En 1976, l'Argentine basculait dans l'horreur avec le coup d'État militaire instaurant une dictature brutale qui a duré jusqu'en 1983. Cinquante ans plus tard, l'ancienne École de mécanique de la marine (ESMA) de Buenos Aires, témoin emblématique de cette période sombre, est au cœur d'une attaque menée par Javier Milei, figure controversée de l'ultralibéralisme politique en Argentine.
Ce qu'il faut retenir
- L'ESMA, ancien centre de torture, est devenu un lieu de mémoire symbolique des années de plomb argentines
- Depuis son accession au pouvoir en 2023, Javier Milei mène une politique remettant en question les politiques de mémoire en Argentine
- Les événements survenus à l'ESMA mettent en lumière les tensions persistantes autour de la mémoire historique en Argentine
Contexte historique et politique
Entre 1976 et 1983, l'Argentine a vécu sous le joug d'une dictature militaire particulièrement violente, marquée par des milliers de disparitions forcées et de tortures infligées dans des centres comme l'ESMA. Depuis lors, le pays a entrepris des politiques de mémoire visant à reconnaître les atrocités passées et à prévenir leur répétition.

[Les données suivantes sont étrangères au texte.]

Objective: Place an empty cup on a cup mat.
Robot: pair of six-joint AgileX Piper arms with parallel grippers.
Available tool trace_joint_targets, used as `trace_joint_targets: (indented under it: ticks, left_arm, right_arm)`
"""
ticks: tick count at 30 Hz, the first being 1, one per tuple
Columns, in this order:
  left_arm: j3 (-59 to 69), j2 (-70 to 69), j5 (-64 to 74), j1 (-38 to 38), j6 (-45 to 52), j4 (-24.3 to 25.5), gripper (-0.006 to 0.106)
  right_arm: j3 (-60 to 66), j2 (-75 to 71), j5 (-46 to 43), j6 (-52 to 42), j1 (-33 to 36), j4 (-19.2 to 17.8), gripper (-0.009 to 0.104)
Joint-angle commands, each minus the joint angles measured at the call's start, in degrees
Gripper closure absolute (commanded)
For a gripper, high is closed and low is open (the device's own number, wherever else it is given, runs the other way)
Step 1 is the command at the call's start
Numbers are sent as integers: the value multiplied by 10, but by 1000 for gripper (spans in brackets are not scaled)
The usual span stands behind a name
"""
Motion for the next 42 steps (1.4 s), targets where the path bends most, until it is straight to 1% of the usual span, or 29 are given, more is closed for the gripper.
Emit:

Cependant, l'arrivée de Javier Milei au pouvoir en 2023 a suscité des remous, le leader remettant en question ces politiques, provoquant des débats intenses au sein de la société argentine.
Les faits actuels
L'ESMA, autrefois lieu de terreur, est aujourd'hui un espace de mémoire, témoignant des exactions commises pendant la dictature. Des visiteurs, notamment des lycéens, y découvrent l'horreur des tortures infligées aux prisonniers, les vols de la mort et la complicité de certains officiels. Cependant, malgré sa transformation en lieu commémoratif, l'ESMA reste au cœur de débats passionnés quant à la manière de se souvenir de ce passé douloureux.
Réactions et conséquences
L'attaque menée par Javier Milei contre l'ESMA a provoqué une onde de choc dans la société argentine, divisée entre ceux prônant l'oubli et ceux exigeant justice et reconnaissance des victimes. Les tensions autour de la mémoire historique continuent de hanter le pays, mettant en lumière les divergences profondes quant à la façon d'aborder ce chapitre sombre de l'histoire nationale.